Concur/dissent McLachlin J. (para. 209)
Concur/dissent La Forest J. (paras. 187-208), joined by L'Heureux-Dube J.
Iacobucci, Gonthier, and Sopinka JJ. took no part in the consideration or decision of the case.

Delgamuukw v British Columbia [1997] 3 S.C.R. 1010, also known as Delgamuukw v The Queen is a groundbreaking ruling by the Supreme Court of Canada "containing its first definitive statement on the content of Aboriginal title in Canada." The ruling also described the "scope of protection afforded Aboriginal title under the Constitution Act, 1982" as well as defining "how Aboriginal title may be proved." It also outlined the "justification test for infringements of Aboriginal title."

In 2017, CBC reported that this case "set a precedent for Indigenous rights and the use of oral testimony in Canadian courts."[1]

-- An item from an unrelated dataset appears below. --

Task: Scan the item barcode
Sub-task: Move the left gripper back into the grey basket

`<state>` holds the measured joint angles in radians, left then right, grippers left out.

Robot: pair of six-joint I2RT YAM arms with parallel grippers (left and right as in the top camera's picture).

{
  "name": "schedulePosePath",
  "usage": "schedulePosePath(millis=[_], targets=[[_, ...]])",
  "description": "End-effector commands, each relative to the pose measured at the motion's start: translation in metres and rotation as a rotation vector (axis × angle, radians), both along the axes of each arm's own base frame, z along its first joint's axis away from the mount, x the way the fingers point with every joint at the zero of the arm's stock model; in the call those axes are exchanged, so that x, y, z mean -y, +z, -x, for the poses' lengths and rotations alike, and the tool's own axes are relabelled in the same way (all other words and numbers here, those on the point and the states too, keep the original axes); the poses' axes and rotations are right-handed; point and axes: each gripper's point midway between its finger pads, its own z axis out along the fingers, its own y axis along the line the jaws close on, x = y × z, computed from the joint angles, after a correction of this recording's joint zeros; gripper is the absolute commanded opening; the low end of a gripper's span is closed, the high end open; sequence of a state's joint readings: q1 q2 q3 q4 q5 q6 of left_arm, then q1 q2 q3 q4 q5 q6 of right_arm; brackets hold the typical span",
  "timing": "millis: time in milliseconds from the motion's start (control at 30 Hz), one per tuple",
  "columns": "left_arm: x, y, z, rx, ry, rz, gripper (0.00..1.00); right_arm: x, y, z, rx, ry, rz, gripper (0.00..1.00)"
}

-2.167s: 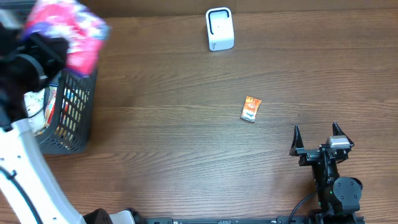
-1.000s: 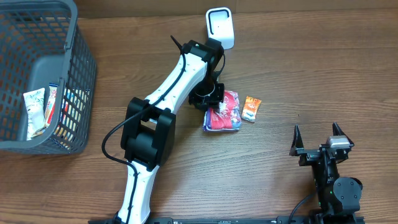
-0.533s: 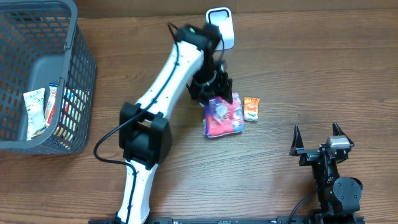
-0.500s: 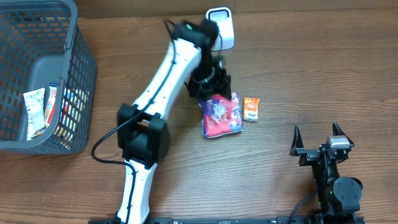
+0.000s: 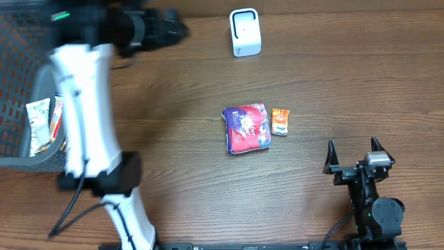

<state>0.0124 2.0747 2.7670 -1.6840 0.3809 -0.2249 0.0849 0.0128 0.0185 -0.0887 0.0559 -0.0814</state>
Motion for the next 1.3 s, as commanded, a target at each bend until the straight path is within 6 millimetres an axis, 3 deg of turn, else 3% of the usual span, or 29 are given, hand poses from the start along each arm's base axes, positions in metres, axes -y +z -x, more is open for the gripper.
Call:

Supreme Court ruling[edit]

The Library of Parliament's 1998 report described the decision in Delgamuukw v. British Columbia by the Supreme Court of Canada as a "groundbreaking ruling containing its first definitive statement on the content of Aboriginal title in Canada."[2] The ruling also described the "scope of protection afforded Aboriginal title under the Constitution Act, 1982" as well as defining "how Aboriginal title may be proved." It also outlined the "justification test for infringements of Aboriginal title."[2][Notes 1][Notes 2]

The ruling also made important statements about the legitimacy of Indigenous oral history ruling.[3]:1069[4][Notes 3]

Background[edit]

The Gitxsan and Wet'suwet'en land claim was the "longest running First Nations land claim court case in Canadian history".[5] Hereditary chiefs from the Gitxsan and Wet'suwet'en Hereditary Chiefs attempted to negotiate jurisdiction, recognition of ownership, and self-government since Europeans first began settling on their traditional lands in the 1800s. The Canadian federal government and the British Columbia provincial government "rebuked all efforts by the Gitxsan to negotiate on ownership."[5] In 1984, 35 Gitxsan and 13 Wet'suwet'en hereditary chiefs filed the land title action with the British Columbia Supreme Court. Since then, they used strategies including "direct action on the land, bilateral negotiations, treaty negotiations and court actions."[5]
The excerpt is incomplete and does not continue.